Las docenas de obras que escribió no debieron de llenarle su tiempo, porque además intercambió miles de cartas con unos 800 corresponsales y en 30 idiomas diferentes, incluyendo el que él mismo inventó. Sus libros ilustrados se vendían como los actuales coffee table books, y eran tan populares en todo el mundo, desde China hasta América, que le permitían vivir de sus ventas. Se dice que sus volúmenes no faltaban en la biblioteca de todo el que se consideraba un intelectual, y entre su legión de lectores se contaban nombres como Locke, Huygens, Espinoza o Leibniz; y por supuesto, Descartes.

Aciertos y patinazos

En su legado quedan algunos aciertos: ayudó a Bernini en el diseño de la fuente de la Piazza Navona de Roma. Fue el primero en emplear un microscopio para estudiar la sangre de enfermos de peste, donde encontró diminutos “gusanos”; aunque probablemente lo que vio fueron las propias células de la sangre, atinó al suponer que el causante de la enfermedad era un organismo microscópico y que ciertas medidas de higiene y aislamiento podían prevenir el contagio. Estudió los fósiles, y le fascinaban los volcanes: en una ocasión se hizo descolgar al cráter del Vesuvio cuando se creía que una erupción era inminente. Dibujó correctamente en un mapa el llamado anillo de fuego del Pacífico. Sus estudios sobre Egipto, que algunos consideran la primera piedra de la egiptología, establecieron correctamente la lengua copta como el último eslabón del egipcio antiguo.

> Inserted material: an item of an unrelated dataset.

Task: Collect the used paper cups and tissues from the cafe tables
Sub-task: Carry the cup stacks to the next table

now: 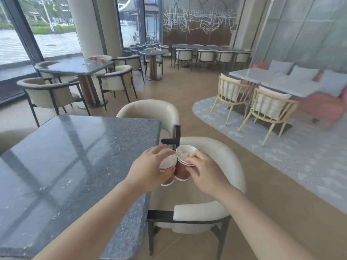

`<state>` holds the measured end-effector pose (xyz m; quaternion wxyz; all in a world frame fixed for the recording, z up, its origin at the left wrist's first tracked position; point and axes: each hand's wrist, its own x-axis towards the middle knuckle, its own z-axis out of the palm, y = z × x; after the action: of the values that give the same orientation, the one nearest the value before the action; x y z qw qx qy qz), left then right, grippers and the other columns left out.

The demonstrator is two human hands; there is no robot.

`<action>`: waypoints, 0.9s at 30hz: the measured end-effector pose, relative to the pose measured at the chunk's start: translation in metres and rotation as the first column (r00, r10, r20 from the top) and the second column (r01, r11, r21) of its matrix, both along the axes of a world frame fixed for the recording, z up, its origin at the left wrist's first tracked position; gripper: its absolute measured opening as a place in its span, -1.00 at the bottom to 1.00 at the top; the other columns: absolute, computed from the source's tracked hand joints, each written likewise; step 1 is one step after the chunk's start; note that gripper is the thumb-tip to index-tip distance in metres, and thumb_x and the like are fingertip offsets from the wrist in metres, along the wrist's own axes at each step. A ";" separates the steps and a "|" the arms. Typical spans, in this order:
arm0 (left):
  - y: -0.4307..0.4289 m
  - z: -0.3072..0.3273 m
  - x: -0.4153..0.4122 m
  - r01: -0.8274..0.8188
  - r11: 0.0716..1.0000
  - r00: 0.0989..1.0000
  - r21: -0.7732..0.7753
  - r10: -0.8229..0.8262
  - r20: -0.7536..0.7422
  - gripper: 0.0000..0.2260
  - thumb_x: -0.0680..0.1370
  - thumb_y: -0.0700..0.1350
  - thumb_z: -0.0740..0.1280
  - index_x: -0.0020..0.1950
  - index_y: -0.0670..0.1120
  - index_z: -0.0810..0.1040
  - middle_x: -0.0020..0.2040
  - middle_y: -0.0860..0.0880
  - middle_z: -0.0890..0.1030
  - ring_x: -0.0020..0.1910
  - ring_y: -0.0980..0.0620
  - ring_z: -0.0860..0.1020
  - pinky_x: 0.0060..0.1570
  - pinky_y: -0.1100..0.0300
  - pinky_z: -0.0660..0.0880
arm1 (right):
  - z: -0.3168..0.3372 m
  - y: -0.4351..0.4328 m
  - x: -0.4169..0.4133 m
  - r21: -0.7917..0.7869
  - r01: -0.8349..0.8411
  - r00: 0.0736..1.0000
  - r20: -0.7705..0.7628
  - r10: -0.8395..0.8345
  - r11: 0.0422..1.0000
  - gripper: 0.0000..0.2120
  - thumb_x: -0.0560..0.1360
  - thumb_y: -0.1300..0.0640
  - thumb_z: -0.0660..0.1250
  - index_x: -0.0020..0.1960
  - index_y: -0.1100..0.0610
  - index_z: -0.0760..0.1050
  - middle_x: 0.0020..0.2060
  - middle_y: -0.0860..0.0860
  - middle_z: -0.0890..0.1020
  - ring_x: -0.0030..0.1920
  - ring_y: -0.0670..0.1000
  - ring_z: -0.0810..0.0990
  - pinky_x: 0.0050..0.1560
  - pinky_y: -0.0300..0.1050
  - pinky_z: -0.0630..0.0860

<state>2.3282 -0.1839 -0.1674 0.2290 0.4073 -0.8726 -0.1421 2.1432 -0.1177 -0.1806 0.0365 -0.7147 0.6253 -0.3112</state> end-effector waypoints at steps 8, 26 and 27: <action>0.043 -0.003 -0.162 0.252 0.967 0.967 0.031 -0.253 0.036 -0.57 0.40 0.09 0.35 0.28 0.21 0.46 0.38 0.13 0.39 0.31 0.03 0.41 0.23 0.10 0.42 | -0.005 0.095 -0.136 0.039 0.264 0.964 0.017 -0.265 0.964 -0.85 0.47 0.20 0.32 0.03 0.09 0.56 -0.05 -0.05 0.51 -0.07 -0.03 0.49 -0.10 -0.22 0.37; 0.196 -0.013 -0.529 0.715 0.697 0.699 0.059 -0.708 -0.105 -0.57 0.37 0.07 0.41 0.21 0.28 0.45 0.20 0.16 0.52 0.18 0.02 0.48 0.17 0.09 0.41 | -0.002 0.311 -0.426 0.058 0.716 0.697 -0.003 -0.717 0.695 -0.80 0.46 0.23 0.33 0.06 0.06 0.57 0.06 -0.10 0.52 0.04 -0.04 0.49 0.05 -0.16 0.43; 0.201 -0.014 -0.542 0.737 0.673 0.675 0.066 -0.729 -0.112 -0.57 0.35 0.08 0.40 0.20 0.30 0.44 0.19 0.16 0.53 0.19 0.02 0.48 0.16 0.09 0.41 | -0.003 0.318 -0.435 0.057 0.732 0.680 -0.006 -0.733 0.679 -0.79 0.45 0.24 0.33 0.05 0.06 0.58 0.06 -0.09 0.52 0.03 -0.03 0.50 0.05 -0.18 0.42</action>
<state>1.7865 0.0171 -0.1814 0.1638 0.0288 -0.9444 -0.2835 1.7085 0.2008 -0.1835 -0.0662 -0.4013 0.8667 -0.2887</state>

La traducción de los jeroglíficos de Kircher resultó ser un disparate. Fuente: Wikimedia

Pero en este último campo dio también uno de sus más sonoros patinazos: su pretendida traducción de los jeroglíficos resultó ser un absoluto disparate. Tanto como su teoría de que las mareas estaban causadas por un océano subterráneo, o la de que el magnetismo era la causa de los movimientos de los planetas y del amor entre las personas, o su hallazgo de la ubicación de la Atlántida, o sus planos del Arca de Noé, o su idea de que un armadillo era un híbrido entre un erizo y una tortuga, o que del camello y el leopardo se obtenía una jirafa —lo cual, de hecho, reducía el número de especies que tuvieron que acomodarse en el Arca—, o la de que las cordilleras eran el esqueleto de la Tierra desenterrado por la erosión, o su creencia en unicornios, grifos y dragones. Al menos, a su favor hay que decir que negó expresamente la existencia de tortugas aladas y gatos voladores.